O peemedebista, em entrevista ao jornal "Folha de S. Paulo", disse que os tucanos estariam articulando o apoio a Ciro Gomes como alternativa no caso de o governo do presidente Fernando Henrique Cardoso terminar com baixa popularidade. Ele ainda afirmou: "Eu não cometeria a indelicadeza de dizer que o Ciro Gomes é um laranja." "É lamentável que o presidente de um partido seja tão irresponsável", reclamou Freire. Para ele, Barbalho cairá no ridículo ao ter respostas das pessoas "sérias" que ele envolveu.

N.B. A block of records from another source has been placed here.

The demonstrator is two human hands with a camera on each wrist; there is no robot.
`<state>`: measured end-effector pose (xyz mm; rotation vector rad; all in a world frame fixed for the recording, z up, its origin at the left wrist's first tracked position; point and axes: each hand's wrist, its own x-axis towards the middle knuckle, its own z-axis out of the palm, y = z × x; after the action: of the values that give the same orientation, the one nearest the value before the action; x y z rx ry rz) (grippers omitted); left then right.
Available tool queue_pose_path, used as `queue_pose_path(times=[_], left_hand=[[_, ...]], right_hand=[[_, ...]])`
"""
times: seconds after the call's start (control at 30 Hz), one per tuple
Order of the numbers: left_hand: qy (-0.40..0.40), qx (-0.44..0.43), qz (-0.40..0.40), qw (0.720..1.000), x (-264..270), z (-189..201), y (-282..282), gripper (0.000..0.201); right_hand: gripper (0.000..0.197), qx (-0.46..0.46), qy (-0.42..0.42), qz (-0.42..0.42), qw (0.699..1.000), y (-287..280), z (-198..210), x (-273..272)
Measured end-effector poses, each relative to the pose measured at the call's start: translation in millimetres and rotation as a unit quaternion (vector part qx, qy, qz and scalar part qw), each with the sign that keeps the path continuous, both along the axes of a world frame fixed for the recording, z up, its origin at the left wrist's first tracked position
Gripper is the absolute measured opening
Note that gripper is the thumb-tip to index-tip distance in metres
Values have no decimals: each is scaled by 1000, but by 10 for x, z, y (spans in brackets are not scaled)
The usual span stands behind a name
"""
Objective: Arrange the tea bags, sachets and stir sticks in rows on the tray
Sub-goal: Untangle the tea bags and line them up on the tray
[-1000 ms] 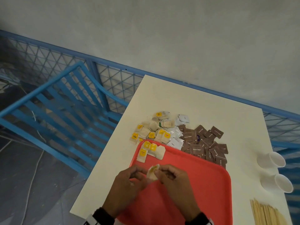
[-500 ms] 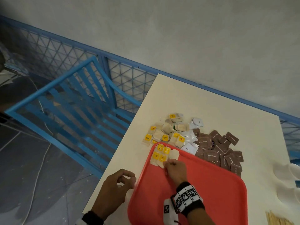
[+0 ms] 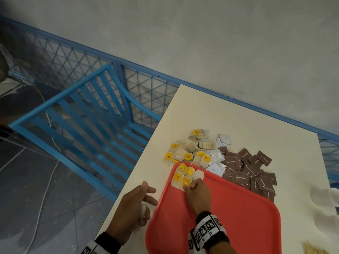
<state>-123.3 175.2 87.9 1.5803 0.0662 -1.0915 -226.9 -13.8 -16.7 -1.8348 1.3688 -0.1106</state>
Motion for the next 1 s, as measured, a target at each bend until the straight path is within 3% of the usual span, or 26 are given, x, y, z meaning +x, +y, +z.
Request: queue_pose_path(times=[0.13, 0.27, 0.43, 0.5, 0.63, 0.7, 0.8, 1.0], left_hand=[[172, -103, 84, 976, 8, 11, -81, 62], [240, -168, 89, 952, -112, 61, -251, 64], [216, -171, 30, 961, -364, 58, -487, 71], [185, -160, -7, 970, -511, 88, -566, 73], [131, -140, -69, 979, -775, 192, -667, 78], [112, -135, -89, 981, -864, 209, -694, 80], [69, -136, -118, 981, -955, 235, -698, 77], [-11, -196, -178, 964, -1066, 294, -639, 38]], right_hand=[[25, -17, -74, 46, 996, 16, 305, -65], [22, 11, -197, 124, 972, 161, 875, -285], [9, -47, -223, 234, 945, 257, 1379, -580], [14, -87, -198, 283, 934, 243, 1462, -656], [25, -76, -160, 354, 918, 256, 1563, -777], [30, -70, -153, 341, 925, 242, 1565, -858], [16, -27, -180, 271, 945, 137, 1518, -1009], [10, 177, -270, 138, 936, -108, 1654, -1299]])
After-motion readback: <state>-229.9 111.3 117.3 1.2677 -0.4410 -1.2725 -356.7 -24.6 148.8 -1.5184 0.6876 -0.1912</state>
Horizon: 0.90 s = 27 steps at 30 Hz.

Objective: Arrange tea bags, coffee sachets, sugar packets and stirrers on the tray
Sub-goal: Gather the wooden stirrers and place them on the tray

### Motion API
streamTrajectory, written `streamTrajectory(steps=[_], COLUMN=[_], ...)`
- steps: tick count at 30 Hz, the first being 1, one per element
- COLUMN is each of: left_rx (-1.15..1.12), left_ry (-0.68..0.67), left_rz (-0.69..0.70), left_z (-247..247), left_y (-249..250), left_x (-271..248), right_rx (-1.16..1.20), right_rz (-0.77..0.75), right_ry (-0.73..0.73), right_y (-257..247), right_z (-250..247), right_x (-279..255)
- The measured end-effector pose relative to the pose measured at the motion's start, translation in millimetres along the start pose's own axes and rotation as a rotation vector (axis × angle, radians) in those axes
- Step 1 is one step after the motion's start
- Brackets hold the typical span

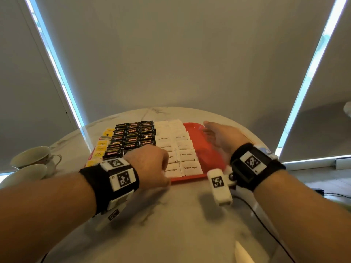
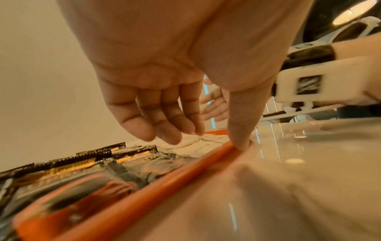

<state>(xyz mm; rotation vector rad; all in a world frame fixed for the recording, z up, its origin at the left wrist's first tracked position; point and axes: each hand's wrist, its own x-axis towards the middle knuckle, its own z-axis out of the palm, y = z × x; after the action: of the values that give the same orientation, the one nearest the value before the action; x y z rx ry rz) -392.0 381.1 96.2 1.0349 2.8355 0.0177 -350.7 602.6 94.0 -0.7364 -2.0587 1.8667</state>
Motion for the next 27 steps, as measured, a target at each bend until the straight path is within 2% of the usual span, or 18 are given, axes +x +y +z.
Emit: streamTrajectory(steps=[3, 7, 9, 16, 22, 27], left_rx=[0.081, 0.183, 0.22, 0.221, 0.206, 0.199], left_ry=[-0.055, -0.066, -0.054, -0.047, -0.077, -0.076], left_rz=[-0.049, -0.111, -0.129, -0.222, -0.297, -0.3], left_z=[6.8, 8.2, 6.6, -2.9, -3.3, -6.8], left_y=[-0.4, -2.1, -6.7, -40.4, -56.1, -67.2], left_x=[-6.4, 0.4, 7.9, 48.0, 76.5, 94.3], right_rx=[-0.395, -0.894, -0.959, -0.948, -1.082, -1.299], right_rz=[-0.01, 0.04, 0.086, 0.272, 0.287, 0.207], right_ry=[0.129, 0.114, 0.08, -0.055, -0.085, -0.109], right_y=[-24.4, -33.0, -29.5, -18.5, -22.9, -17.5], right_z=[-24.7, -38.4, -42.4, -48.7, -38.8, -24.6], right_x=[17.2, 35.3, 46.2, 62.7, 77.6, 80.8])
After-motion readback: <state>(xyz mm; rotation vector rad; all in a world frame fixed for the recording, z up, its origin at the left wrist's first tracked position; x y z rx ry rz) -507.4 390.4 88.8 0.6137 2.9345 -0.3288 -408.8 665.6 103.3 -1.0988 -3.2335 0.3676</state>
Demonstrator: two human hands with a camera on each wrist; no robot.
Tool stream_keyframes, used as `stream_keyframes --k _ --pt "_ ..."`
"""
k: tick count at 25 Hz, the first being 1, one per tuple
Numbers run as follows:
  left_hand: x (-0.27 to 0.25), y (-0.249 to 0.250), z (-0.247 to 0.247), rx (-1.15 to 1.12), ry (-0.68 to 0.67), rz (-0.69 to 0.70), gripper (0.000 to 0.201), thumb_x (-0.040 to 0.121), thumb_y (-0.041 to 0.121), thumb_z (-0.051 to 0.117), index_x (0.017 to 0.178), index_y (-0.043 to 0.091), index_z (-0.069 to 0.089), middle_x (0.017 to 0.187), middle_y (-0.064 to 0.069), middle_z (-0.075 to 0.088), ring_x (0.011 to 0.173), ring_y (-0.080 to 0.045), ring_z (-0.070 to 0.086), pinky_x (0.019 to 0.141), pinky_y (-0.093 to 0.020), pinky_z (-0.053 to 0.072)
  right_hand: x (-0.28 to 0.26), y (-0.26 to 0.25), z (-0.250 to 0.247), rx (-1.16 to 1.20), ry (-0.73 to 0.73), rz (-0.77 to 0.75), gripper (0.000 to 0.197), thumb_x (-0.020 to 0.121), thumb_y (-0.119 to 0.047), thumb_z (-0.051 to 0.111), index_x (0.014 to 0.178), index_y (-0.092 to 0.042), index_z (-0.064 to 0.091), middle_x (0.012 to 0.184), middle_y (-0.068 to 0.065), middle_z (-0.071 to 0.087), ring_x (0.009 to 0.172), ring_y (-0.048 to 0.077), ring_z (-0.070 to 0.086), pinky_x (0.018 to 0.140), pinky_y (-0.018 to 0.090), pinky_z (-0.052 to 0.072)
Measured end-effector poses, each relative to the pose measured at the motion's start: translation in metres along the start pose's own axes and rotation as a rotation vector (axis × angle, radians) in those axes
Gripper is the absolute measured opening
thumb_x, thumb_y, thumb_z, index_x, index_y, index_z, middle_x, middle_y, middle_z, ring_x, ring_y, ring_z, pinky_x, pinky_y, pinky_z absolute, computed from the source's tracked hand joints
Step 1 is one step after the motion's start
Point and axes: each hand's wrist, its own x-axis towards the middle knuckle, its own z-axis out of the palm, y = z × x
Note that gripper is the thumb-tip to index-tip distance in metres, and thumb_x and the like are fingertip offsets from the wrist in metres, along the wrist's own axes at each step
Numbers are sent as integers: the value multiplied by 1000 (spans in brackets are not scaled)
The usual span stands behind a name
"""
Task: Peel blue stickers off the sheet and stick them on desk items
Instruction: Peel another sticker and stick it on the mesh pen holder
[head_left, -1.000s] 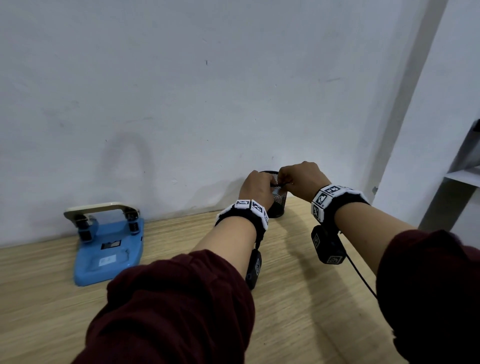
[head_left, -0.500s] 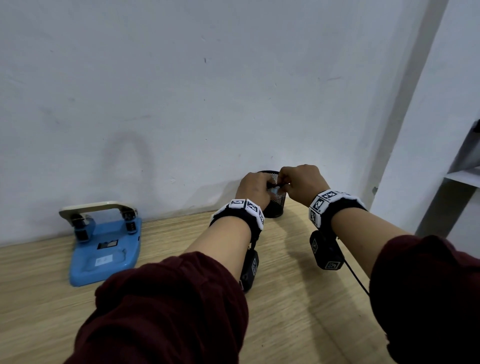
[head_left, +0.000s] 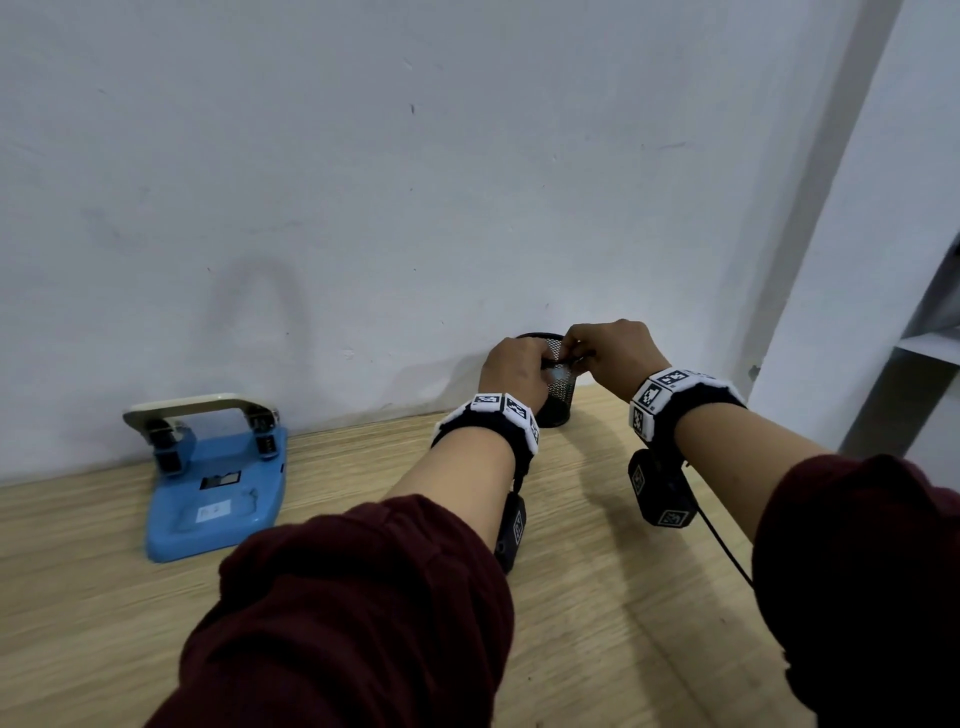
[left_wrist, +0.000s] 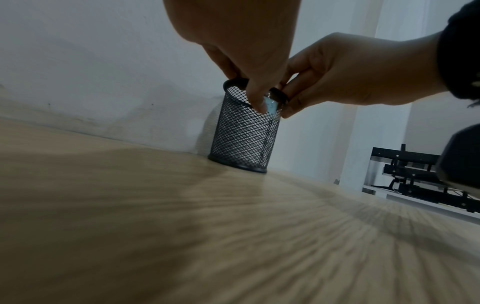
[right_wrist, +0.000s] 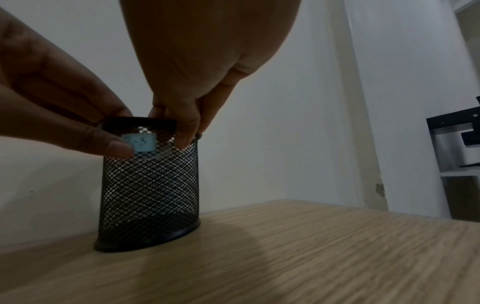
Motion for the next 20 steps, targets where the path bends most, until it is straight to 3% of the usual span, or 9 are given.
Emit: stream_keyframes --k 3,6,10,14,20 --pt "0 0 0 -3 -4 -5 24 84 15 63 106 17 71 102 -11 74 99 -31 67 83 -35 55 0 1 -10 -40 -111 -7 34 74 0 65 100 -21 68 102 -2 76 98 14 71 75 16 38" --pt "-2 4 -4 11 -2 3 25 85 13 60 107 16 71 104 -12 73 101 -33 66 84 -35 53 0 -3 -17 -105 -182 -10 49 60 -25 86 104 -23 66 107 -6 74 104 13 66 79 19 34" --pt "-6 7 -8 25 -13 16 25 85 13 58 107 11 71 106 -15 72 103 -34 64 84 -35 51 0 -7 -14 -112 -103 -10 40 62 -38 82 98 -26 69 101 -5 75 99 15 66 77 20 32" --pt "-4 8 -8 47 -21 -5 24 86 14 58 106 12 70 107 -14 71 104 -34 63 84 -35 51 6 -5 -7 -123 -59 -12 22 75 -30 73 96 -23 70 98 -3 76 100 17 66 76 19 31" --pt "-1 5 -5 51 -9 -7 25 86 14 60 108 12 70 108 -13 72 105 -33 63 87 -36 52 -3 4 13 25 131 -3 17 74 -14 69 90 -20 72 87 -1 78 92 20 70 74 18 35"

O senador pernambucano lembrou que o projeto do PPS, que tem Ciro Gomes como candidato à Presidência, se transformou numa alternativa que está atraíndo políticos de outros partidos "porque é um projeto sério e não serão as declarações do Jáder que provocarão mudanças". Freire não pretende, pelo menos de imediato, tomar qualquer providência em relação ao caso. "Não dá para levar a sério uma coisa dessa", concluiu.